**Dataset records:**
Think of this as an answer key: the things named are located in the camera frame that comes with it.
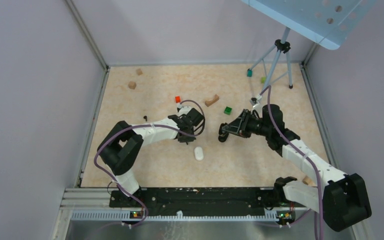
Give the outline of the black earbud charging case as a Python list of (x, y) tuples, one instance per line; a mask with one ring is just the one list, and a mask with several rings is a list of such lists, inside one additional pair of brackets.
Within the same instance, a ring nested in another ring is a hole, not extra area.
[(217, 139), (219, 142), (224, 143), (227, 141), (228, 137), (228, 135), (219, 135)]

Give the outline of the white earbud charging case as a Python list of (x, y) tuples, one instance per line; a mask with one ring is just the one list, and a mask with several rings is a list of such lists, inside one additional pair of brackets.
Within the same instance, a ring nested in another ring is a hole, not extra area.
[(197, 146), (194, 148), (193, 150), (193, 153), (194, 153), (194, 158), (197, 160), (197, 161), (202, 161), (204, 159), (204, 151), (203, 151), (203, 148), (200, 147), (200, 146)]

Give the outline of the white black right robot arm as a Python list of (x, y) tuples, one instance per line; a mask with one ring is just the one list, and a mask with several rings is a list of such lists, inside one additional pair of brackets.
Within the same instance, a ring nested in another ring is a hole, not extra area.
[(273, 200), (279, 206), (299, 203), (316, 212), (336, 232), (345, 230), (372, 216), (364, 179), (347, 174), (319, 157), (295, 132), (285, 127), (283, 112), (276, 104), (262, 107), (262, 115), (244, 109), (230, 123), (219, 127), (219, 140), (229, 135), (265, 137), (269, 148), (293, 163), (315, 184), (311, 187), (294, 177), (279, 177), (274, 184)]

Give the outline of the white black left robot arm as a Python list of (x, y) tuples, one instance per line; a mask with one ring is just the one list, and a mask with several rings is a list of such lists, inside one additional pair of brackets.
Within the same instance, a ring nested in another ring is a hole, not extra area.
[(205, 115), (191, 106), (179, 105), (177, 113), (145, 124), (119, 121), (97, 148), (108, 168), (108, 175), (122, 187), (121, 200), (129, 207), (140, 202), (140, 185), (132, 167), (142, 147), (165, 140), (190, 143), (199, 135), (196, 129), (204, 125)]

**Work to complete:**
Return all lines in the entries above that carry the word "earbud".

**Worked solution:**
Give the outline of the black earbud charging case as a Python list of (x, y) tuples, one instance per line; a mask with one ring is just the one list, and a mask with several rings is a list of such lists, inside one additional pair of brackets.
Give the outline of the white earbud charging case as a Python list of (x, y) tuples, one instance per line; a mask with one ring is just the one list, and a mask with several rings is a list of such lists, inside one additional pair of brackets.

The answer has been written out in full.